### [Prompt]
This exercise asks for every line of the material that includes the word "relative".

..............................

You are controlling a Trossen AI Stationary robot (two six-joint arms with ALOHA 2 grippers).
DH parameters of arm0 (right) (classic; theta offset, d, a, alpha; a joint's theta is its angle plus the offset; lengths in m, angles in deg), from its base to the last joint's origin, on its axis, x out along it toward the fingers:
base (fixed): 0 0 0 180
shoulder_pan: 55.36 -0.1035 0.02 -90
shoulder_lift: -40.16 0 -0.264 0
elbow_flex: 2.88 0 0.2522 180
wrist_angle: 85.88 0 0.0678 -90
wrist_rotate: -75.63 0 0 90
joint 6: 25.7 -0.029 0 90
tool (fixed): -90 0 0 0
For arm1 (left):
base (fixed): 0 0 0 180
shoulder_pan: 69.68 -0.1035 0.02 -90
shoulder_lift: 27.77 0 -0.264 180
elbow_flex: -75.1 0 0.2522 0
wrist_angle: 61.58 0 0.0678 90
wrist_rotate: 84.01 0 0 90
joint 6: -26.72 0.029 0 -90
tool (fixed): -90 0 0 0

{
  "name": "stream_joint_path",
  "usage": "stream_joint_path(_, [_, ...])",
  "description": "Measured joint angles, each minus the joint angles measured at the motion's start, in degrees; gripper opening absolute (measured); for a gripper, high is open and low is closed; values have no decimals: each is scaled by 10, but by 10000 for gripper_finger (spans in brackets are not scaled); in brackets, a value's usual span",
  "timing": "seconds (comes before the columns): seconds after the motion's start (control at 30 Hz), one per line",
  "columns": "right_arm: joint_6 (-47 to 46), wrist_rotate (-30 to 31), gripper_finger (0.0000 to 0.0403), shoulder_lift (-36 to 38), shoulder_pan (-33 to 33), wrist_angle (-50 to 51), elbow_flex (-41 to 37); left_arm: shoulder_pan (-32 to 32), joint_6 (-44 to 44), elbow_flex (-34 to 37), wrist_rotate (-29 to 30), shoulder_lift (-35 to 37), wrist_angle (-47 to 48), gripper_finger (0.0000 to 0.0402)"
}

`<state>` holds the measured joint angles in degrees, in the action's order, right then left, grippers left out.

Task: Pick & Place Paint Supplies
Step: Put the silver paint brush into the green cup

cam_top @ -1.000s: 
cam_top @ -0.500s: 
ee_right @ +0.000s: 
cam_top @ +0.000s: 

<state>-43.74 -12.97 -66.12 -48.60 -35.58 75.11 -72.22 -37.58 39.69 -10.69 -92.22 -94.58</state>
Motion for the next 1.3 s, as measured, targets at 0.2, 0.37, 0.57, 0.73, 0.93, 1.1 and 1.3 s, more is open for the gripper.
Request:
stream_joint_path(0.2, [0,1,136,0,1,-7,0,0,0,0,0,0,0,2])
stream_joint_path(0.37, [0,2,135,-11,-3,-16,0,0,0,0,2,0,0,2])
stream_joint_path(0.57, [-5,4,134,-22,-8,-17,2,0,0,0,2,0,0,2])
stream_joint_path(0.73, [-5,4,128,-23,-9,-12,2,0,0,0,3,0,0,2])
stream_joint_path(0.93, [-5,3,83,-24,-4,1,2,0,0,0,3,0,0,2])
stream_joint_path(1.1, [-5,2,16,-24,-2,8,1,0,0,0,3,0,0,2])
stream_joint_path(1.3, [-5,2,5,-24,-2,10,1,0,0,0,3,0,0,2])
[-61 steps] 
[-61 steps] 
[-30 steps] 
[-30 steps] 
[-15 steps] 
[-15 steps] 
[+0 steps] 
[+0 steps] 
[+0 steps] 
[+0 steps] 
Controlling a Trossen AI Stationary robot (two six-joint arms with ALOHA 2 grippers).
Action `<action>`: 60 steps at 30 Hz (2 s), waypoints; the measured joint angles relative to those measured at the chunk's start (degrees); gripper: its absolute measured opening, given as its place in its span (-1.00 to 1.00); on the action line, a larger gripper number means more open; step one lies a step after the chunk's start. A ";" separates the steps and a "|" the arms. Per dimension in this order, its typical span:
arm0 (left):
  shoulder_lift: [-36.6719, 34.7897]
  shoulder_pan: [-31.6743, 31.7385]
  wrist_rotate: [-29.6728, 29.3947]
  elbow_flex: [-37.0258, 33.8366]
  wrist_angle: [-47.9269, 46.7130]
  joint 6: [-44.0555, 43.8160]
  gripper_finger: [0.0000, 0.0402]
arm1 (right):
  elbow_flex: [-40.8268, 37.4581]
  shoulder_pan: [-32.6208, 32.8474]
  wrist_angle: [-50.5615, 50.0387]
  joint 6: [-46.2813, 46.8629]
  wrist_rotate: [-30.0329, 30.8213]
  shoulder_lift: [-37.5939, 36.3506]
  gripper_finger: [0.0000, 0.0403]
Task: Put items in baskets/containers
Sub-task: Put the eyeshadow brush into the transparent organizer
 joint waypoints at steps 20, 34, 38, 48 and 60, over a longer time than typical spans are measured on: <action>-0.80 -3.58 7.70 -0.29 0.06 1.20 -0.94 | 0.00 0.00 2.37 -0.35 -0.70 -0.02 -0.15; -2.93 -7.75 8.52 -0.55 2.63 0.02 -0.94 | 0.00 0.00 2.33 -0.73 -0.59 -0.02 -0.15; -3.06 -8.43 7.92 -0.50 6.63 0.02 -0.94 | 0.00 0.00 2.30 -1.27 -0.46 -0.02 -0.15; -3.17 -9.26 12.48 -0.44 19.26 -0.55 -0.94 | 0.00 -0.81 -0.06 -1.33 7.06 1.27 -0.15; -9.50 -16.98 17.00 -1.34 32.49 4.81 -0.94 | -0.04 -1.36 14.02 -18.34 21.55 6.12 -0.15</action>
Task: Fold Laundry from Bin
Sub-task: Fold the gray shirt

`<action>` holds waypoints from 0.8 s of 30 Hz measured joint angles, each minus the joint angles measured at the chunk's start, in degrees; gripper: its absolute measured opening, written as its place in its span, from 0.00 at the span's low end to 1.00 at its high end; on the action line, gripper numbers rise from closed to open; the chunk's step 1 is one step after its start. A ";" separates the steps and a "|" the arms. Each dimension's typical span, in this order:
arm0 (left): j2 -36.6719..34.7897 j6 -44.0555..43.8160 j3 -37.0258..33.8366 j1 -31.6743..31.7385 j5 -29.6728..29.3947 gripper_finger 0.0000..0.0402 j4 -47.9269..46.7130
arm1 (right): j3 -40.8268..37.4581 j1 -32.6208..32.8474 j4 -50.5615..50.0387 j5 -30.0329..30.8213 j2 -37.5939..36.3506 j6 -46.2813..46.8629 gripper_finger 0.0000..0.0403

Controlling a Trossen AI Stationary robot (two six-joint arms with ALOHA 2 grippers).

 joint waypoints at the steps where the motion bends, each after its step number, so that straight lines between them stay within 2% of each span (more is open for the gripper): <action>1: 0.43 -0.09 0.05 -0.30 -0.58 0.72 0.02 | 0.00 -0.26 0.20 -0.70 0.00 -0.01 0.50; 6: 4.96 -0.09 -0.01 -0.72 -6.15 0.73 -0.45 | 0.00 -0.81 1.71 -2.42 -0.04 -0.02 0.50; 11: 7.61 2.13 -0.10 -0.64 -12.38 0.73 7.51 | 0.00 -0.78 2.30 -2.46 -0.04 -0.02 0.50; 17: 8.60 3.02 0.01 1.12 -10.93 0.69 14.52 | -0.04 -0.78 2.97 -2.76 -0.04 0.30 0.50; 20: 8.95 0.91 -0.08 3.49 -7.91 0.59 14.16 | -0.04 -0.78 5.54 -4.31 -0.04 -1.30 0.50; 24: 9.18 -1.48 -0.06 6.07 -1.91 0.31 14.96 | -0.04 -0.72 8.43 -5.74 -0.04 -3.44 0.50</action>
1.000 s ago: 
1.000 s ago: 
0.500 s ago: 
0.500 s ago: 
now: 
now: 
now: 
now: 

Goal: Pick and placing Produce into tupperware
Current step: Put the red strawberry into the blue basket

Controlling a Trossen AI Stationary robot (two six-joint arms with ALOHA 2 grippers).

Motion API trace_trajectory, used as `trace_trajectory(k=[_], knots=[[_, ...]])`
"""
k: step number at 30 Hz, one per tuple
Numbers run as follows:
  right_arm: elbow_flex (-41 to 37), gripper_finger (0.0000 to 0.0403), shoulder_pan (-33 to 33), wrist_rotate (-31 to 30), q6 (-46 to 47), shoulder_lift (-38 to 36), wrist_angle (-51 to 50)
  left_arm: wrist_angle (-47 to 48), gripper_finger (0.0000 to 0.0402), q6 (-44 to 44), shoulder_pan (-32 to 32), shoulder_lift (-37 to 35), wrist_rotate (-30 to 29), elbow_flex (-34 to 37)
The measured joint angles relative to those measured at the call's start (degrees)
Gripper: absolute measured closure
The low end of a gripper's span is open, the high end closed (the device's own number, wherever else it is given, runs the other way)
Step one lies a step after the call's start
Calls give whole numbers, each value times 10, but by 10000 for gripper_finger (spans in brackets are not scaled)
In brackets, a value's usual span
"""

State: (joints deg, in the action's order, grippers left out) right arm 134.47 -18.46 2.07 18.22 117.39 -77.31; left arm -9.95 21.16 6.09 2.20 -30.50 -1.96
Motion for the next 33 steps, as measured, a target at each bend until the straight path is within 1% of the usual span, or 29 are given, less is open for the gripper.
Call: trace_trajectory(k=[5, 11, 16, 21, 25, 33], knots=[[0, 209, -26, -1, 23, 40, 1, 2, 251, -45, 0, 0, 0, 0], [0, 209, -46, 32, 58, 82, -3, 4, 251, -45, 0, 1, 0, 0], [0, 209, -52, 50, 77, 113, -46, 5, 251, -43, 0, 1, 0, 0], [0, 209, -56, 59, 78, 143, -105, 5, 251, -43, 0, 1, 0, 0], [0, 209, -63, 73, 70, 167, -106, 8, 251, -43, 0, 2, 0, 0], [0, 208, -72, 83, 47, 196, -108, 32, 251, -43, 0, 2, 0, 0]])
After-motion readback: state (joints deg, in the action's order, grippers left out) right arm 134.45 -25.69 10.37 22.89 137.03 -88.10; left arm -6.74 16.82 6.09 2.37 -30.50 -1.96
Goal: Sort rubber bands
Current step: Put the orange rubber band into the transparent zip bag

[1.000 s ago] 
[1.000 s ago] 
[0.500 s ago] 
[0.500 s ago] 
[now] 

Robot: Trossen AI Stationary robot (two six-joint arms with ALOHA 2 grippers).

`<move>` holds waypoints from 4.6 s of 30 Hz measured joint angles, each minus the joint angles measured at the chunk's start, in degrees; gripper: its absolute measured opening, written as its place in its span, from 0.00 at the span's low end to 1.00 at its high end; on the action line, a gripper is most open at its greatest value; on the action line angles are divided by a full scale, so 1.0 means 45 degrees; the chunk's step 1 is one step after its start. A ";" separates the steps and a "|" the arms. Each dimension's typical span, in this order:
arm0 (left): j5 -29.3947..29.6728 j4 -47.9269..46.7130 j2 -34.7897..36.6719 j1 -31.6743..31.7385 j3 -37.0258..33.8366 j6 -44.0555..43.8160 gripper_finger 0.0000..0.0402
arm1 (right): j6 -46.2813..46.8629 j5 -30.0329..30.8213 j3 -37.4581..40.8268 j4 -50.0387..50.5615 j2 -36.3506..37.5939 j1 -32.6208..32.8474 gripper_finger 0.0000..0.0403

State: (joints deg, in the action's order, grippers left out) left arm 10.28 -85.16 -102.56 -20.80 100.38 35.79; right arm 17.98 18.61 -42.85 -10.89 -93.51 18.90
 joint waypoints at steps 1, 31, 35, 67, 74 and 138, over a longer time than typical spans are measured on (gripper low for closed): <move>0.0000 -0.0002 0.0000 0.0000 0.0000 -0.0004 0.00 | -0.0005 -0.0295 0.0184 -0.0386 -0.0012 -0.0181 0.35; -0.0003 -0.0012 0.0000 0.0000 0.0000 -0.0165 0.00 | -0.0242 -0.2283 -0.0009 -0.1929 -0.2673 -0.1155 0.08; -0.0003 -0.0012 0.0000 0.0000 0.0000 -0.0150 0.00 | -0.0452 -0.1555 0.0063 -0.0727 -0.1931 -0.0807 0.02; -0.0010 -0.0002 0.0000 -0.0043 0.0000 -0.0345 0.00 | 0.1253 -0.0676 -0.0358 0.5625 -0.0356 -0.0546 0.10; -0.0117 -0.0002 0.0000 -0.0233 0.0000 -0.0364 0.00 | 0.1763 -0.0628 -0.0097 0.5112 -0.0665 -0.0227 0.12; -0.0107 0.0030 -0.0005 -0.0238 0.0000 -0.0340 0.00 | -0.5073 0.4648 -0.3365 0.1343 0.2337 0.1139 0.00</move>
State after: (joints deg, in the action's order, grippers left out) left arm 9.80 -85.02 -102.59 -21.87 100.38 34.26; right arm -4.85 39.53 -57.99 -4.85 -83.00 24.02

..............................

### [Your response]
Action `<action>`: 60 steps at 30 Hz (2 s), waypoints; the measured joint angles relative to those measured at the chunk's start (degrees); gripper: its absolute measured opening, given as its place in its span (-1.00 to 1.00); on the action line, a larger gripper number means more open; step one lies a step after the chunk's start. A ";" separates the steps and a "|" the arms. Per dimension in this order, its typical span:
The measured joint angles relative to those measured at the call's start (degrees)

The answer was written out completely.